The analysis of 15% guarantee sounds satisfactory since it is above the average and the historical average in the country. Going by such a rate, it means that the investment in the annuity will earn an amount of 240000 annually which is above the $120000 required for annual maintenance. However, the couple has a high aversion to risks and unaware of the market shocks and the decline in stock prices that the country experienced in 2008. They, therefore, feel that your analysis is not adequate to address these concerns.
Supposing that the market experiences financial problems again, and the value of the annuity declines below their annual expenses, will you be in a position to address our maintenance issue? They, therefore, feel that this is the point of concern that you should address to guarantee them value for their money to sustain them even during turbulent times and meet their annual expenses.
Moreover, they strongly feel that, though your analysis is appealing, you have not taken into consideration the number of years they are willing to provide the outlined annual income. This is because, for instance, according to your analysis the investment may give them an annual income of $240000 for 10 years. This is well above the annual expenses, but it does take into consideration the inflation rate in the country. As such, the income in three years' time may only be worth the $120000 that they are currently spending. Therefore, assuming that their lifetime is up to 85 years, and they receive income for ten years, it means that they will not have income to sustain them for the remaining years.
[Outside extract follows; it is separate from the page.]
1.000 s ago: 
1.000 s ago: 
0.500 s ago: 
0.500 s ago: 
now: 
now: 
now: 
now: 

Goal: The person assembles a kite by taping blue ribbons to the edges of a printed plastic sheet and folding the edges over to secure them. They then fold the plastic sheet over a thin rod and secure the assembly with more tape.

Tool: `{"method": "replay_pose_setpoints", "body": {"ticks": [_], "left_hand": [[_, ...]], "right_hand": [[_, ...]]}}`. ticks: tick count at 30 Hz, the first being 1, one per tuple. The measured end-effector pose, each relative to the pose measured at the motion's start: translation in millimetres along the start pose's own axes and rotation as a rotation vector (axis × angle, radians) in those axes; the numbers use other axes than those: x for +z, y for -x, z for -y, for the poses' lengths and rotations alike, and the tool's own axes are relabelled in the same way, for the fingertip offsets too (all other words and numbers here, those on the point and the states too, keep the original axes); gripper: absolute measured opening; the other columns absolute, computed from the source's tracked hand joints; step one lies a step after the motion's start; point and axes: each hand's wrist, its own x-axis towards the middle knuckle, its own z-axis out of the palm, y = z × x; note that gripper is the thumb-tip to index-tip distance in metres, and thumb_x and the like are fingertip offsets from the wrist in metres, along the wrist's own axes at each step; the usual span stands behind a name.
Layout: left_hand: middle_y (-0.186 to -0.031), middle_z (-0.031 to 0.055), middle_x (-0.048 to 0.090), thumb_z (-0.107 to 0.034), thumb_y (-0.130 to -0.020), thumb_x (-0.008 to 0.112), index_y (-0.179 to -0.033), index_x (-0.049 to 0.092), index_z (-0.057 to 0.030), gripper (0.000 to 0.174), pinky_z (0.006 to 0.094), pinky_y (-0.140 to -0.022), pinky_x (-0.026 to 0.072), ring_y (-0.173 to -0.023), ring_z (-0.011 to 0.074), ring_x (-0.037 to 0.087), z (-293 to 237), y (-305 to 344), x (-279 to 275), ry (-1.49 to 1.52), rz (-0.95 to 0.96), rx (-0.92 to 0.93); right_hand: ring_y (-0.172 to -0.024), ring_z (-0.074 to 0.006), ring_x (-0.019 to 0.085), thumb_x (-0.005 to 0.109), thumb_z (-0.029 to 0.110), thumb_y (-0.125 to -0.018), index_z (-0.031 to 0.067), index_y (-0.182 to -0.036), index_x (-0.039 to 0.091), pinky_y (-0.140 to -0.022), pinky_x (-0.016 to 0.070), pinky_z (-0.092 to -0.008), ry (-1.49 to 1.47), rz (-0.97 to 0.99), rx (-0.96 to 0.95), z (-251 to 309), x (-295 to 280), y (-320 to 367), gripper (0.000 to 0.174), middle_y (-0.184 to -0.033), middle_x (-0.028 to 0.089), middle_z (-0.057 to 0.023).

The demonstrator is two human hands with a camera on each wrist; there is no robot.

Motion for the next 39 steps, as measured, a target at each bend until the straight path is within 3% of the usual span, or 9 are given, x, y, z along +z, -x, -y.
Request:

Moreover, the analysis conducted is inadequate in the sense that it does not give the couple alternatives so that they can choose from the alternatives. The couple is just interested in annual incomes that will guarantee that they maintain their lifestyles. However, they may not have financial information about annuities and the market performance, and a mere guarantee of payments above what the market is offering is insufficient to address their concerns. As a result, it is important to address and seek out several alternatives and weigh the best that suits the couple.
It is important also to remember that; it is wise not to put one's eggs in one basket because the risks are high and therefore full investment of retirement savings into annuities alone is not prudent. Though annuities guarantee income for life regardless of market performance, by not putting all the savings into it may help someone preserve some capital for unforeseen circumstances such as emergency medical bills. As such, it is wise to consider several factors that may be attached to annuities and that are geared towards addressing some of the issues raised. These factors are known as annuity options and include:
- Joint-and-Last-Survivor
This applies for couples whose income is guaranteed from the annuity as along as one or both partners live. That is; it takes at least a partner for the incomes to continue streaming in even when the other has passed on. However, it is worth noting that adding such an option will affect the incomes negatively and may reduce them by up to around 25%.
- Guaranteed Benefit
This option guarantees a certain number of income payments over the duration of time that may take 5, 10 or 15years. If a partner dies before the planned period comes to an end, the beneficiaries will continue receiving payments until the payment period ends.
- Indexing
This is a flexible option which takes into account the value or rate of inflation. It is drafted in such a way that, as prices of products and services increases, the monthly or annual income that one receives from the annuity also increases. This is logical since price increases in the future will reduce the purchasing power of the income received and hence the need to address inflation. However, such an option might and reduces the monthly or annual income by approximately 30-45%. For instance, to show the impact of inflation, assume an annuity pays $1000 on a monthly basis. If were to assume that inflation rises by 2% every year for the next two years due to the nature of market and the economy, it means that the $1000 in 10 years' time will buy what $820 buys today and $673 in 20 years' time.
Also, assume a couple invests $100000 in an annuity that pays 15.5% annually. The couple is guaranteed $6432 on an annual basis and $536 on a monthly basis on a straight life option. Considering that by adding life plus five-year guarantee reduces the value of the annuity, it means that the couple under the new arrangement will receive $531 monthly and $6372 yearly. On the third option of life plus joint and last survivor, the value of the payment reduces to $435 monthly and $5220 yearly.
Choosing from the options is where now the problem comes in, since the couple does not have any beneficiaries apart from either of the partners. In addition, it is important to note that, since the couple don't want to donate any income to charity when they die, it is inevitable to have some amount left unless the couple passes on at the same time. As such, considering that the couple has no other sources of income apart from their savings from income, it is best to alienate options and advise them to take an index option.
The index option as seen earlier will caution them against inflation and loss of value as years go by assuming that they live on for several years. On the part of having any dependents, the first option, which gives the highest income, fits the bill well. Furthermore, it is advisable to recommend that the couple diversify their portfolio into other funds such as the mutual funds in order to caution them from other unforeseen issues in the future. Unforeseen contingencies may include conditions such as emergency medical bills.
Considering the views above, it is better to advise the couple to take the indexing option since the straight life basis does not address inflation, market risks and life expectancy. The indexing option, though will reduce the amount they will be receiving annually, it will be enough to meet their annual expenses. Assuming that the indexing option reduces the amount due by 25%, the guaranteed $240000 will reduce to $180000 which will still be above what they require. In contrast, instead of investing the whole amount to annuity, the couple should invest $1000000 under the indexing option to guarantee them $120000 annually and invest $600000 in mutual funds to cater for unforeseen contingencies and other expenses.